Across all the lines of the following material, count those that include the word "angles" and give only the result.
☆ ☆ ☆ ☆ ☆ ☆ ☆
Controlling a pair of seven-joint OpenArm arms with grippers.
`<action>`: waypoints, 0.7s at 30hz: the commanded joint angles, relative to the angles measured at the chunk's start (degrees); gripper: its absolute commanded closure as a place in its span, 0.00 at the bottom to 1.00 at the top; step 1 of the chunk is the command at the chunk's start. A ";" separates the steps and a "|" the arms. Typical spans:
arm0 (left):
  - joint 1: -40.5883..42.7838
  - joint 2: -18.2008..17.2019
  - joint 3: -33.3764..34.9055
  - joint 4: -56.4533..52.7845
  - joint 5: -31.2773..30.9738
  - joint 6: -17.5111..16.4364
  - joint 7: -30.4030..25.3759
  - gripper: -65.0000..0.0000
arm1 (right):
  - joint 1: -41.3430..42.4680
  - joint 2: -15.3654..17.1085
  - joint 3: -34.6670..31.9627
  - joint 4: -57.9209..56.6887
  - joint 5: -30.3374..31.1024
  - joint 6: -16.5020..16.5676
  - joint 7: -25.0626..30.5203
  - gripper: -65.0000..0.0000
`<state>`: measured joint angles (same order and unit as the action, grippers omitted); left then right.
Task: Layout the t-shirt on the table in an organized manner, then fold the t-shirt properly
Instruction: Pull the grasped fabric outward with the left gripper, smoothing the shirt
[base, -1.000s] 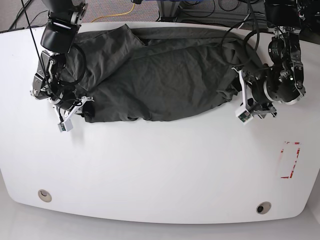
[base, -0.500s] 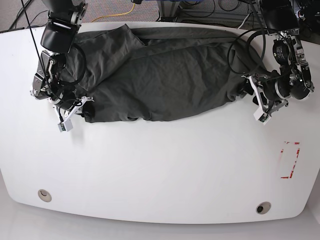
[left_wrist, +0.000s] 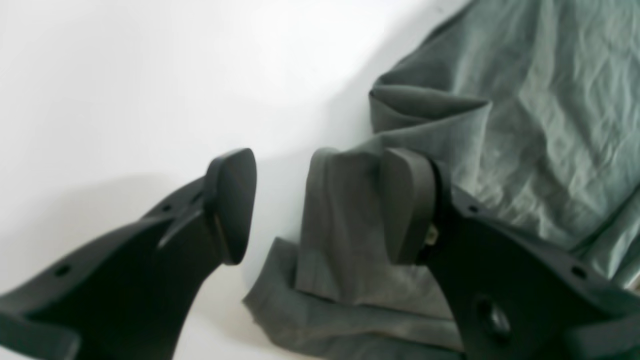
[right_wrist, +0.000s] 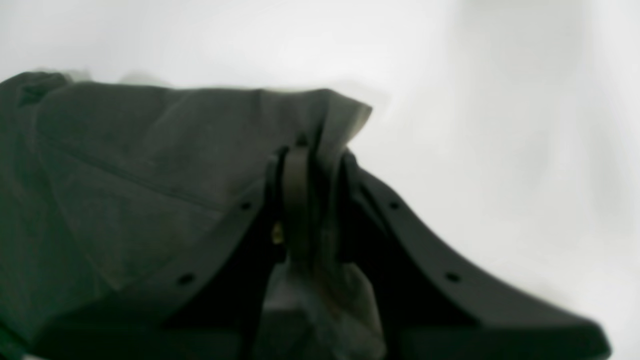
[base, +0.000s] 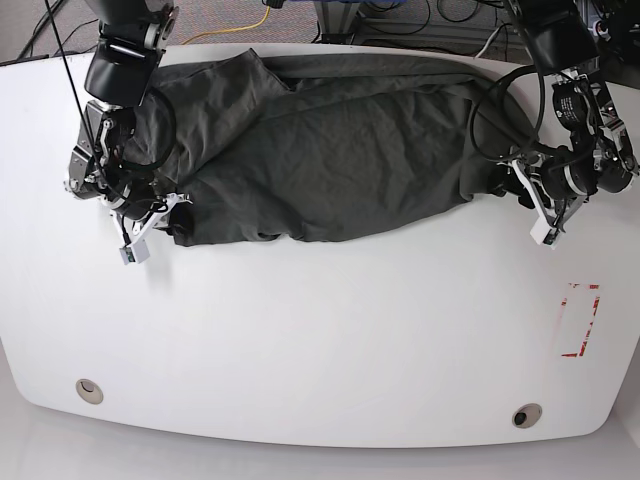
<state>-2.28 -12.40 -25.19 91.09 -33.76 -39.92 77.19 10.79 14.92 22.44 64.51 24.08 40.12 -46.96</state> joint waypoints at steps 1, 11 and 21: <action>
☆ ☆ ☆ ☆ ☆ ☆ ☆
#### The completed task
2